→ WHAT YOU HAVE TO DO:
For every line in the records below that holds "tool", make a copy.

■ ■ ■

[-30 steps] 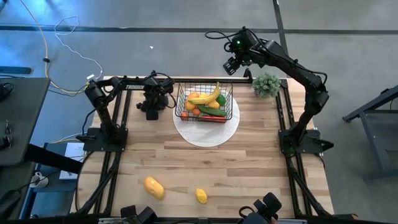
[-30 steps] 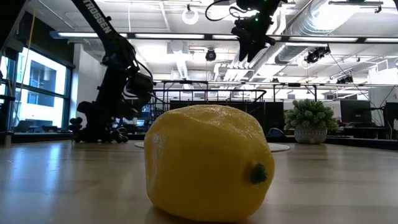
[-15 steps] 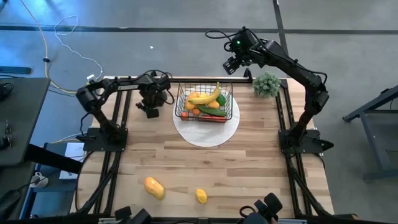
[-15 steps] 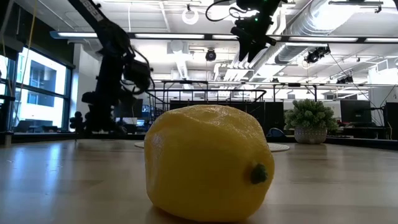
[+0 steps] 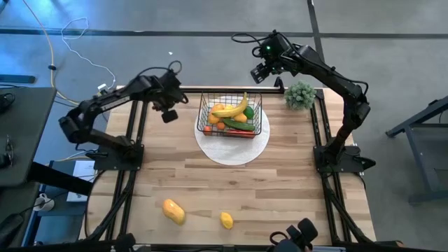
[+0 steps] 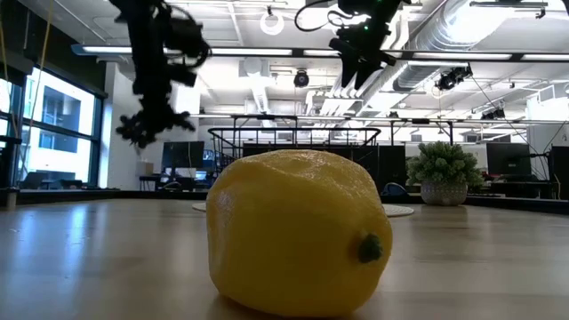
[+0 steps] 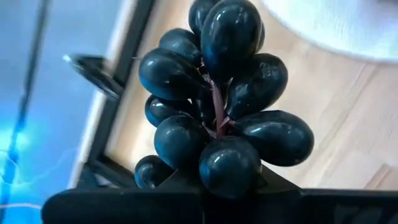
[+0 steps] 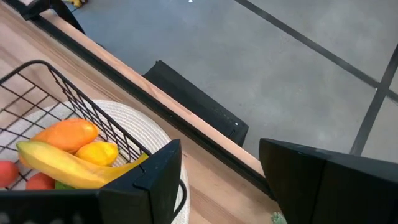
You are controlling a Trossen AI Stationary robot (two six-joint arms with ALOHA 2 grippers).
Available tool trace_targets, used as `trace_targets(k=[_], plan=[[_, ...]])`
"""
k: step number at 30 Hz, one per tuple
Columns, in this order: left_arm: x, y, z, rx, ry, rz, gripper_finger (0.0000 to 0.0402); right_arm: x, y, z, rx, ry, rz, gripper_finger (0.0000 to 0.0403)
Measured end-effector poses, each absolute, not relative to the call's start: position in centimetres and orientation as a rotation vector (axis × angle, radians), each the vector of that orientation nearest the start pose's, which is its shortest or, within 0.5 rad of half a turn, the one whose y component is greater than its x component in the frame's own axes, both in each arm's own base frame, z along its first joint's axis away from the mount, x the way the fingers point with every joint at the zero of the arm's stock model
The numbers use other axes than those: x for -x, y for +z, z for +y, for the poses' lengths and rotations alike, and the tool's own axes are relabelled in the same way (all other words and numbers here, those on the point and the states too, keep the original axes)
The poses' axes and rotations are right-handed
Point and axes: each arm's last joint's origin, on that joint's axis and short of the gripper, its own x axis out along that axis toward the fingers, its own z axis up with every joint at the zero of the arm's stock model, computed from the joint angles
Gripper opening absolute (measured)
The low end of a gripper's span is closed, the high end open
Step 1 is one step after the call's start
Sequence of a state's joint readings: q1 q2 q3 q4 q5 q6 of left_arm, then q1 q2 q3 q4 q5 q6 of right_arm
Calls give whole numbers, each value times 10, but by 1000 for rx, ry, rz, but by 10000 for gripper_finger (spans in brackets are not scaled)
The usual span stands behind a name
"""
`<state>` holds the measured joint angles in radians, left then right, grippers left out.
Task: Build produce basket
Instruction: Put the purple grapes into the wire basket
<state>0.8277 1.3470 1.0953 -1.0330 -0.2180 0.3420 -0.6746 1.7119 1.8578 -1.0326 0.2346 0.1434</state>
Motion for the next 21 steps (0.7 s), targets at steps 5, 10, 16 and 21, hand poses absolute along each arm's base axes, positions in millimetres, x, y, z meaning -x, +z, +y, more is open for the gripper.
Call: trace_targets(k=[5,10,16,21], plan=[[-166,307,177,23,676,1284,9,-270,385,-224,-357,-927,825,199],[-181,338,177,-85,710,1189,9,-269,384,-223,-364,-927,844,199],[-206,354,172,-332,571,1146,12,-268,383,-222,-368,-927,861,199],[-234,353,167,-521,467,1093,19,-268,383,-222,-363,-925,864,199]])
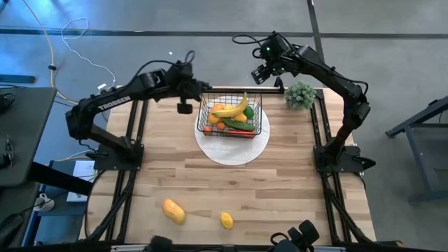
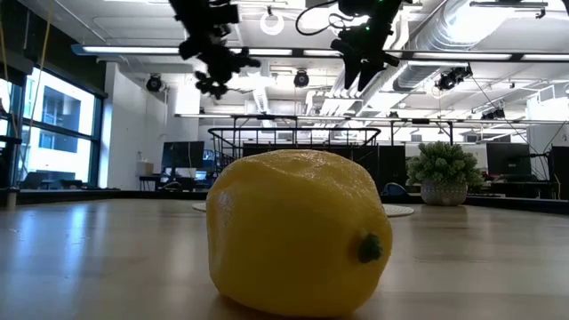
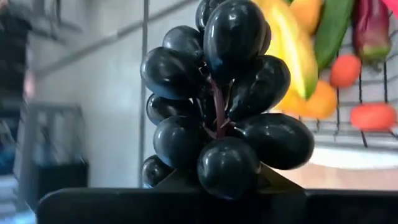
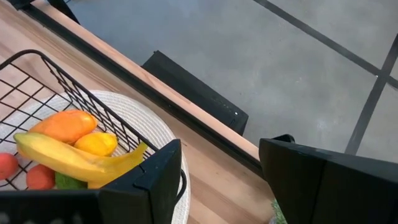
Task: Build produce basket
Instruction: Put the purple grapes into the wire basket
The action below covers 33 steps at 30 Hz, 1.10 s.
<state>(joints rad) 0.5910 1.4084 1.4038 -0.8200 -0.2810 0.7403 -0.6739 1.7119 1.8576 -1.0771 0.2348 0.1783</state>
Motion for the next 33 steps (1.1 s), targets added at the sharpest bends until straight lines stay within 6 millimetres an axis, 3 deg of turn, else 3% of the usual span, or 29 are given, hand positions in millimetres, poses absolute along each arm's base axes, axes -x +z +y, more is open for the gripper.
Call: trace_targets(k=[10,17,23,33], plan=[[-287,321,150,-873,170,1179,28,-267,382,-222,-352,-915,892,199],[-318,291,143,-995,175,1289,43,-266,382,-221,-348,-912,898,199],[-333,270,139,-1079,163,1395,83,-266,381,-221,-351,-912,905,199],[-331,269,140,-1106,205,1449,134,-263,379,-219,-382,-922,940,199]])
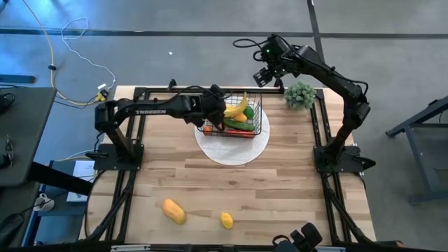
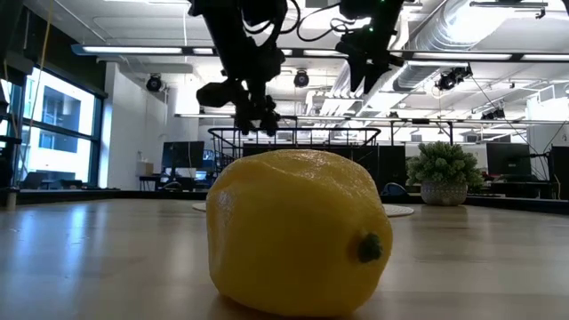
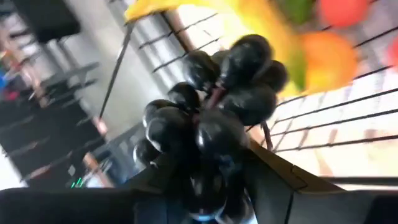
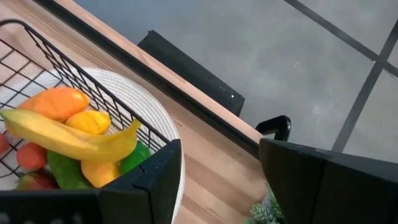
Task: Build produce basket
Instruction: Put the purple grapes into the wire basket, then put the yellow lemon into the wire basket
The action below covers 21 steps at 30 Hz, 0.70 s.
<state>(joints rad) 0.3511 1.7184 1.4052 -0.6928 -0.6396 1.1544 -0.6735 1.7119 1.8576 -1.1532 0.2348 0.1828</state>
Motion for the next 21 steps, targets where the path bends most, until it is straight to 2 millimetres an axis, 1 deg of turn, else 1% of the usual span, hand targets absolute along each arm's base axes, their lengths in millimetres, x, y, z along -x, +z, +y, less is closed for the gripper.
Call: trace_targets(k=[3,6,9,14,18,21], plan=[[-329,265,136,-1060,91,1432,135,-262,378,-218,-387,-921,956,199],[-330,264,132,-981,31,1374,132,-261,377,-217,-407,-929,961,199],[-333,264,128,-960,36,1335,125,-261,377,-217,-412,-931,963,199],[-336,265,122,-993,63,1343,116,-261,377,-217,-430,-927,956,199],[-336,266,121,-1008,147,1371,119,-262,377,-216,-454,-903,950,199],[-336,267,122,-947,206,1361,121,-262,376,-215,-476,-901,949,199]])
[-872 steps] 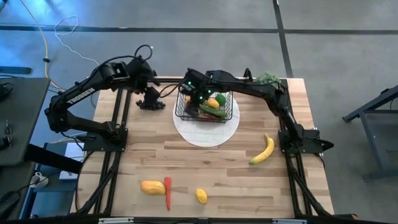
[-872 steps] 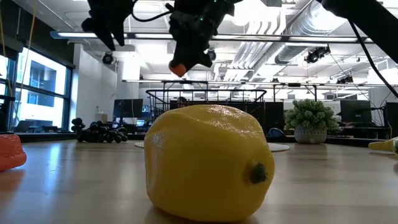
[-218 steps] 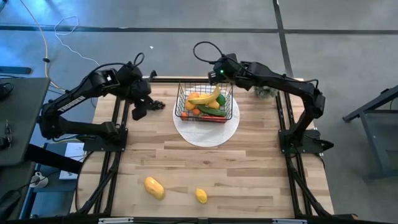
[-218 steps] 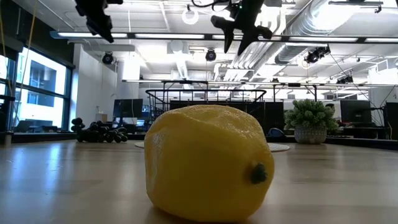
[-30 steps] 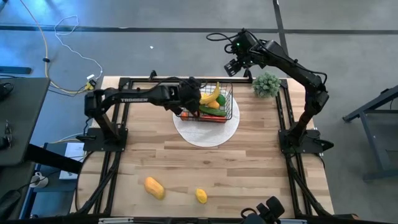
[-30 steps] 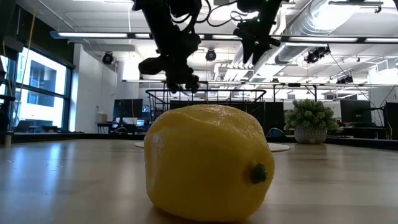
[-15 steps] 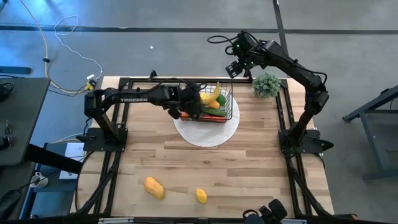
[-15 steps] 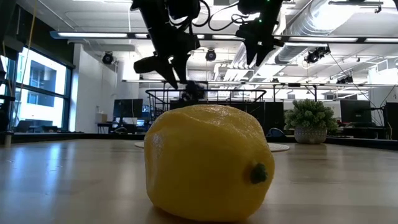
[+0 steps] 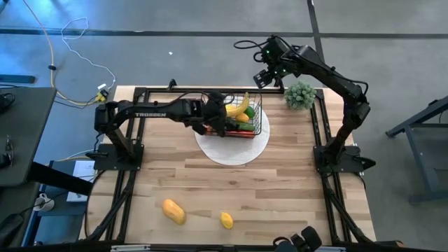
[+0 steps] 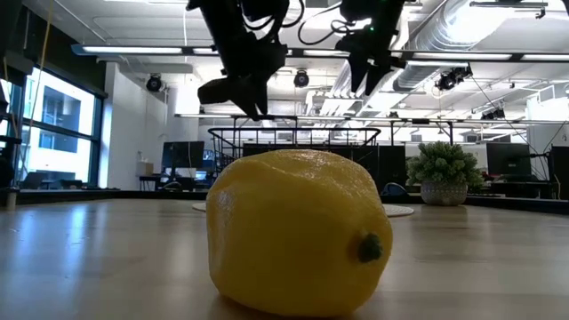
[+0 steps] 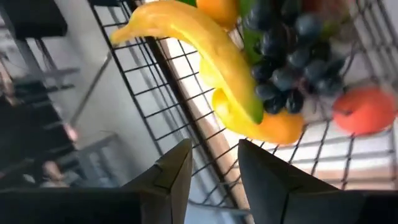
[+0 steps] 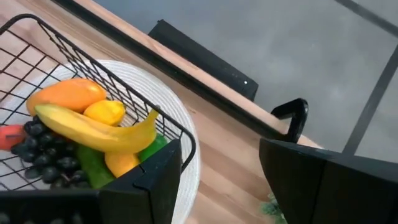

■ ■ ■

→ ANSWER:
Available tool trace_targets, used as `trace_targets(k=[_], plan=[[_, ...]])`
The numbers use other axes than those: x for -x, y for +z, z for +y, for the poses' lengths and rotations alike, and the tool's own axes are relabelled in the same way (all other words and numbers here, those on the point and the states too, keep the original axes)

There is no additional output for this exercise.